### EXERCISE
Take the entries that follow and return exactly the lines from the one holding "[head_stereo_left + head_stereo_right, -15" through the one holding "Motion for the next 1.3", both included. Nothing else is needed.
--- START ---
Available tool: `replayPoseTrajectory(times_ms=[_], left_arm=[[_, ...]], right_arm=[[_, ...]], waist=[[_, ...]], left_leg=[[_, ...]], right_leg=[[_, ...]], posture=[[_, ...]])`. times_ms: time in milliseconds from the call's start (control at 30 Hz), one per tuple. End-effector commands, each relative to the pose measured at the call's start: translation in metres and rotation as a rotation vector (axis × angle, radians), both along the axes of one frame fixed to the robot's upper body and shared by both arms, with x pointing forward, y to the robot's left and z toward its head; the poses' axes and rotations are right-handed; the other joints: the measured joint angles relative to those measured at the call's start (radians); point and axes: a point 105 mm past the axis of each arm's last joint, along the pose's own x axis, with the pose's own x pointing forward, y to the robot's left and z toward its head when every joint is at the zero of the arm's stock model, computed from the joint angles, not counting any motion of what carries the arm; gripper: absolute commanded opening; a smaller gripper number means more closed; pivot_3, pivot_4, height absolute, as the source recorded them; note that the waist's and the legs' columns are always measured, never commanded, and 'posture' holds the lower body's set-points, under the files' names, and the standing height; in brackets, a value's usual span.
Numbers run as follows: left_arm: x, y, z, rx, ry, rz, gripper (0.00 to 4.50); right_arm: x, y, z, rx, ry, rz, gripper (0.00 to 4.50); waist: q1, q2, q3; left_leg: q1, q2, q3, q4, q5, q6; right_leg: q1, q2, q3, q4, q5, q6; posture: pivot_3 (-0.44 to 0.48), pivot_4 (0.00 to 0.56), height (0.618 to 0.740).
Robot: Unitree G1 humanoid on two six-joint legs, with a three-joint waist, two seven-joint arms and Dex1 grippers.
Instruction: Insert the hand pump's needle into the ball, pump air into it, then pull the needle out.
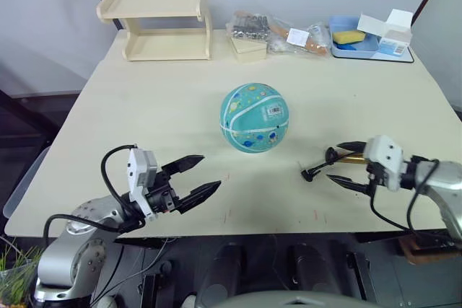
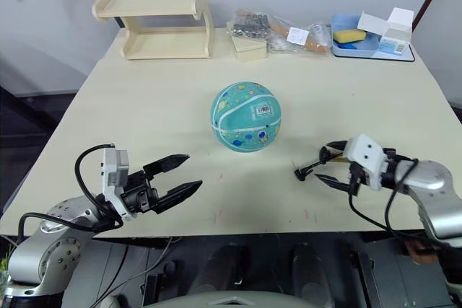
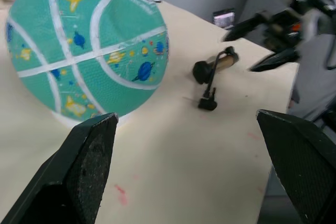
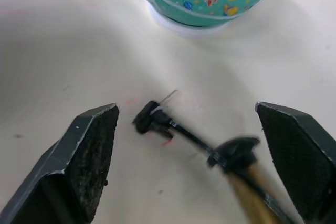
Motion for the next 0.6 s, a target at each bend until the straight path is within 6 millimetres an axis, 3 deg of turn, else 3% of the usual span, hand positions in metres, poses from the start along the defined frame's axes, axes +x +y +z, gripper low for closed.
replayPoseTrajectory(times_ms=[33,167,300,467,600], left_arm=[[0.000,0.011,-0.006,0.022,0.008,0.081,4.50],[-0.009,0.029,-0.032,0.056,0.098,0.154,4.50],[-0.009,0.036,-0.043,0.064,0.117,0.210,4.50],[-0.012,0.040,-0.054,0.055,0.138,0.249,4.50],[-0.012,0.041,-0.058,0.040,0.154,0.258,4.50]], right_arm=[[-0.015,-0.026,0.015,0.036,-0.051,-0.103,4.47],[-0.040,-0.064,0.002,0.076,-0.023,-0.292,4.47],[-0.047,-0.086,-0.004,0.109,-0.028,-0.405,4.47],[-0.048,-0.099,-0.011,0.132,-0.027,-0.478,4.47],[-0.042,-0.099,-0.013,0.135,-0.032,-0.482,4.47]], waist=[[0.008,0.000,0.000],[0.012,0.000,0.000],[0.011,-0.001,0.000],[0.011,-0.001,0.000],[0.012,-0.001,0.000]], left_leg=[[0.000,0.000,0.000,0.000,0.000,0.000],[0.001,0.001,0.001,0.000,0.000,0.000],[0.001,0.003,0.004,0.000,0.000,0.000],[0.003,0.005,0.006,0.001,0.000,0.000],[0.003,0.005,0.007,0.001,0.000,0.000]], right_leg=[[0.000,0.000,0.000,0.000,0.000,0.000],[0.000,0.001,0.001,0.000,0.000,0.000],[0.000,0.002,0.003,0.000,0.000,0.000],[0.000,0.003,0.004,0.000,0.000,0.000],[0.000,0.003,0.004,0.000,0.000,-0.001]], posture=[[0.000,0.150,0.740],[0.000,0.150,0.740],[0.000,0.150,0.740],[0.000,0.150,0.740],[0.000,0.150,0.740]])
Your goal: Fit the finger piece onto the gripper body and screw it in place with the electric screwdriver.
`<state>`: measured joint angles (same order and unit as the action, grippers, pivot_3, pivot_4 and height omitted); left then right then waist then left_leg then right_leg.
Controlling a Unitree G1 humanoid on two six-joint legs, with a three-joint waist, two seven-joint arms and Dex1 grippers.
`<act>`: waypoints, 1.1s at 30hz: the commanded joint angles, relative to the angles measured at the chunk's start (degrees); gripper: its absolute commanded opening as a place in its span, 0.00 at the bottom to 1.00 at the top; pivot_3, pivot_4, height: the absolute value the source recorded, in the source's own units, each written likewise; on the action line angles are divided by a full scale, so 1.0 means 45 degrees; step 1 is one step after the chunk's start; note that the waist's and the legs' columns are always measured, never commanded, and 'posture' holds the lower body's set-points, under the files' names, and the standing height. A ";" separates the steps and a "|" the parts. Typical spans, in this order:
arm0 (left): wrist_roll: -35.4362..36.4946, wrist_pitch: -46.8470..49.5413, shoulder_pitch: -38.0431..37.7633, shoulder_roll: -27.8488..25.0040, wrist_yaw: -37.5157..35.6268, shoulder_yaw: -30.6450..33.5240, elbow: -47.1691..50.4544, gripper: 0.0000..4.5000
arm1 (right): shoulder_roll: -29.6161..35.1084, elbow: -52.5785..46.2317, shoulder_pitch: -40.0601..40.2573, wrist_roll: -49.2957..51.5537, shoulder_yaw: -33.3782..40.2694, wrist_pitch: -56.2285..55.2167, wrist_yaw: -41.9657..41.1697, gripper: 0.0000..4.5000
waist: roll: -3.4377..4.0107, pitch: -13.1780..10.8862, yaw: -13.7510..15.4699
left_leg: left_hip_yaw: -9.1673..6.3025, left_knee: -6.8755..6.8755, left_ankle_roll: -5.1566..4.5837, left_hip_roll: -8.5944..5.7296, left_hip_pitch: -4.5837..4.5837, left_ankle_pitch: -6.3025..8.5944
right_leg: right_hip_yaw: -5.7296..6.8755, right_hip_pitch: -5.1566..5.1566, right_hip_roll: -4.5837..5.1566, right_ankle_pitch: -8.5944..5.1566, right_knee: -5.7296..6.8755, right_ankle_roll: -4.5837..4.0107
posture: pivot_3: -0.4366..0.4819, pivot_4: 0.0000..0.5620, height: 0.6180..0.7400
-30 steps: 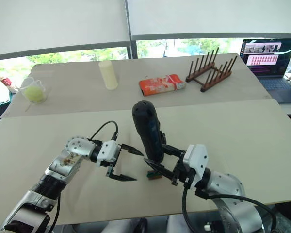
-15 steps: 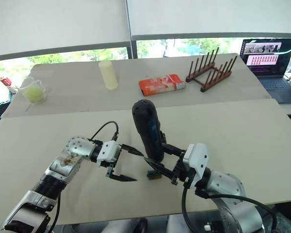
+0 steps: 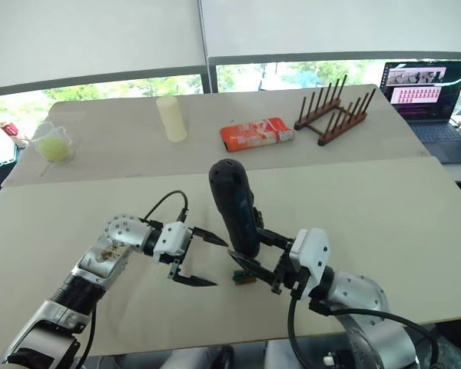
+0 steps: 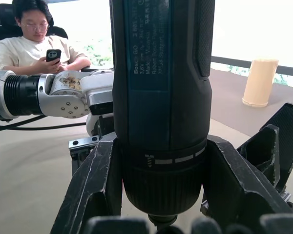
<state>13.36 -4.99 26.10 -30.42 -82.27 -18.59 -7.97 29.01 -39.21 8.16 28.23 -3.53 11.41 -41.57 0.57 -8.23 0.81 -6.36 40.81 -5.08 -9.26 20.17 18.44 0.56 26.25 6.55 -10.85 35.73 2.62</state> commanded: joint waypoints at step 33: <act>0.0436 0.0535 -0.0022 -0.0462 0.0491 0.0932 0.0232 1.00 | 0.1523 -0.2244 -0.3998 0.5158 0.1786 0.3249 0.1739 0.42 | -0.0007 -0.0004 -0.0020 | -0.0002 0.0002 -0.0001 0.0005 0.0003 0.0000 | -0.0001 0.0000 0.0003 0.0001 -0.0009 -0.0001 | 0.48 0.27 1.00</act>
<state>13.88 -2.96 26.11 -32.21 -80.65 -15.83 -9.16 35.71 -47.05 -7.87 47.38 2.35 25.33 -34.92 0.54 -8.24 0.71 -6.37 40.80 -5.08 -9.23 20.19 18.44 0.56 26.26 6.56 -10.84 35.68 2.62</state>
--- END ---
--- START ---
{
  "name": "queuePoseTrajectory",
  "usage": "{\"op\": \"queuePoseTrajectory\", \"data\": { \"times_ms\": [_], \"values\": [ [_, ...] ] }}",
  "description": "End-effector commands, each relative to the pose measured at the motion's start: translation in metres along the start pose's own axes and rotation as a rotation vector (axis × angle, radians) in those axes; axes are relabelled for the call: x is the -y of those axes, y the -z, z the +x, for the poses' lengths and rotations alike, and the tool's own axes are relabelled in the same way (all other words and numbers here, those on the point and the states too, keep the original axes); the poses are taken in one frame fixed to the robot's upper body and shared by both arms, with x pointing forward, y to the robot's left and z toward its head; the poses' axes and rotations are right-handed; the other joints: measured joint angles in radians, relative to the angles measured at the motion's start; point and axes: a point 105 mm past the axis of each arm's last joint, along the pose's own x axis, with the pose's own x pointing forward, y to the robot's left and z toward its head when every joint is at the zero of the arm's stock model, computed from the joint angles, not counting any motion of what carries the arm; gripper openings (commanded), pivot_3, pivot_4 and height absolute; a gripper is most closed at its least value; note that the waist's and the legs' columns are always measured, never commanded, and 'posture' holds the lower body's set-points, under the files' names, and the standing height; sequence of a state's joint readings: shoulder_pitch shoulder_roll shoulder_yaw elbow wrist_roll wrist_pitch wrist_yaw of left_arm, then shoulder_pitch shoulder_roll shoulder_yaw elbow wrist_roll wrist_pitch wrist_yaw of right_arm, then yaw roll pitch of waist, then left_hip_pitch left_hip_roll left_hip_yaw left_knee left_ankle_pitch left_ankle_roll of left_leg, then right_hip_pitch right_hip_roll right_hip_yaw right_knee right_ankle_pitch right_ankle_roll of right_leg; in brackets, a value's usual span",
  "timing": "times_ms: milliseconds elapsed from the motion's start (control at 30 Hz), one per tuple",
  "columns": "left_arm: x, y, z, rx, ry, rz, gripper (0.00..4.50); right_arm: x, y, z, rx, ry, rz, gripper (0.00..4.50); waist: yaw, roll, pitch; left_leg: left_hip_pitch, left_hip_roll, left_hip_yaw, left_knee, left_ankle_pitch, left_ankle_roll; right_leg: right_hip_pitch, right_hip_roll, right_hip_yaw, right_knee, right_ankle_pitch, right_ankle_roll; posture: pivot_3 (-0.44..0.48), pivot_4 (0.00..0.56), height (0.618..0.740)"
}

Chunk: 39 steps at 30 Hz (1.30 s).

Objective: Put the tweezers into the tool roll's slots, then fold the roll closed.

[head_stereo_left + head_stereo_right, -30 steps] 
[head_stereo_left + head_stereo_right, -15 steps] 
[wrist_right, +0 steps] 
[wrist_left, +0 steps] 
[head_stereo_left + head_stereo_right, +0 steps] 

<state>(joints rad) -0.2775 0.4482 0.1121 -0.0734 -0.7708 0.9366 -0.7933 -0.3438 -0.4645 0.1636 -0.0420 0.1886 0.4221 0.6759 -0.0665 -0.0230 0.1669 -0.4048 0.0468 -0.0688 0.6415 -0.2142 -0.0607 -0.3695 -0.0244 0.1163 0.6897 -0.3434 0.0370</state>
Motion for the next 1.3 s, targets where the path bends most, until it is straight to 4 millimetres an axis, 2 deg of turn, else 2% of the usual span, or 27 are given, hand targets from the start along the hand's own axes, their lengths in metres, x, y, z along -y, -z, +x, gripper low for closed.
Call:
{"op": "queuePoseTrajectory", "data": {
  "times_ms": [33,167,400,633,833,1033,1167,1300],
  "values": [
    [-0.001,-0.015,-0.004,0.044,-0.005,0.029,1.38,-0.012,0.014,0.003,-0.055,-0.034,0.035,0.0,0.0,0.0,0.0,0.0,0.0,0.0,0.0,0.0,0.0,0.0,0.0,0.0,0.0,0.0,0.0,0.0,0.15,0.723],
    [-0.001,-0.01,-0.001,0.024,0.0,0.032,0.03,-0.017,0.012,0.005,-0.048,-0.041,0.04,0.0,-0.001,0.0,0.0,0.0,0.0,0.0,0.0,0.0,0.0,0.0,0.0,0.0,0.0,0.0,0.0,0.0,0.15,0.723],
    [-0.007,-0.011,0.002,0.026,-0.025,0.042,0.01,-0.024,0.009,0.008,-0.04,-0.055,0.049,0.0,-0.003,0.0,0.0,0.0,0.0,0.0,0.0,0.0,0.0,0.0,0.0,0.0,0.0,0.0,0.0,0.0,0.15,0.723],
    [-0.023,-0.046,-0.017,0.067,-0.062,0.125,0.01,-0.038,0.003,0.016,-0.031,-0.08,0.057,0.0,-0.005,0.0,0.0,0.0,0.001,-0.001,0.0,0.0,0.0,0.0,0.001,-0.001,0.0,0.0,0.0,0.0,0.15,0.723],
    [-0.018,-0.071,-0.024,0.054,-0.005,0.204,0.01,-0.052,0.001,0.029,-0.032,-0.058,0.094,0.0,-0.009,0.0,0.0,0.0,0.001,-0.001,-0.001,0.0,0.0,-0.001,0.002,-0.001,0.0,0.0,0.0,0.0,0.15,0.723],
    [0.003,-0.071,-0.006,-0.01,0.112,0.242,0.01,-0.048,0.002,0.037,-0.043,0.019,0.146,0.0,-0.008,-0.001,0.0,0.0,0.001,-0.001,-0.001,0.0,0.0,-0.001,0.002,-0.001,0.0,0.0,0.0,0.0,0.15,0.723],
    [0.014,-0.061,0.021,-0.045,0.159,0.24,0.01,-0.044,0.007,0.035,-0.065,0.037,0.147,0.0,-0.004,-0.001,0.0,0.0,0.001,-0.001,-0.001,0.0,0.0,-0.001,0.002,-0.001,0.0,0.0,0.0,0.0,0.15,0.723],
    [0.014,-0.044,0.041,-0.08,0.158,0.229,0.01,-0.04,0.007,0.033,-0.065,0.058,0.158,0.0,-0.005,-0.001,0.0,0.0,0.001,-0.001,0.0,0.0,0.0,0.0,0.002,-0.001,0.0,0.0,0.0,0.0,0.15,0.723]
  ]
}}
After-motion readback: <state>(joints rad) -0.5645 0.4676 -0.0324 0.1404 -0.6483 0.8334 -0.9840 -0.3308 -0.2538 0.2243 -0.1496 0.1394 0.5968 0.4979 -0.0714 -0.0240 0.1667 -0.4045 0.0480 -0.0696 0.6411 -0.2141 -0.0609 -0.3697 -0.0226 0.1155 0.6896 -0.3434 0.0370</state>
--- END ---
### PROBLEM SOLUTION
[head_stereo_left + head_stereo_right, -15 steps] 
[wrist_right, +0 steps] 
[wrist_left, +0 steps] 
[head_stereo_left + head_stereo_right, +0 steps] 

<state>(joints rad) -0.2775 0.4482 0.1121 -0.0734 -0.7708 0.9366 -0.7933 -0.3438 -0.4645 0.1636 -0.0420 0.1886 0.4221 0.6759 -0.0665 -0.0230 0.1669 -0.4048 0.0468 -0.0688 0.6415 -0.2142 -0.0607 -0.3695 -0.0244 0.1163 0.6897 -0.3434 0.0370</state>
Motion for the next 1.3 s, targets where the path bends most, until it is straight to 4 millimetres an axis, 2 deg of turn, else 2% of the usual span, or 27 are given, hand targets from the start along the hand's own axes, their lengths in metres, x, y, z along -y, -z, +x, gripper low for closed.

What this exercise needed has been supplied.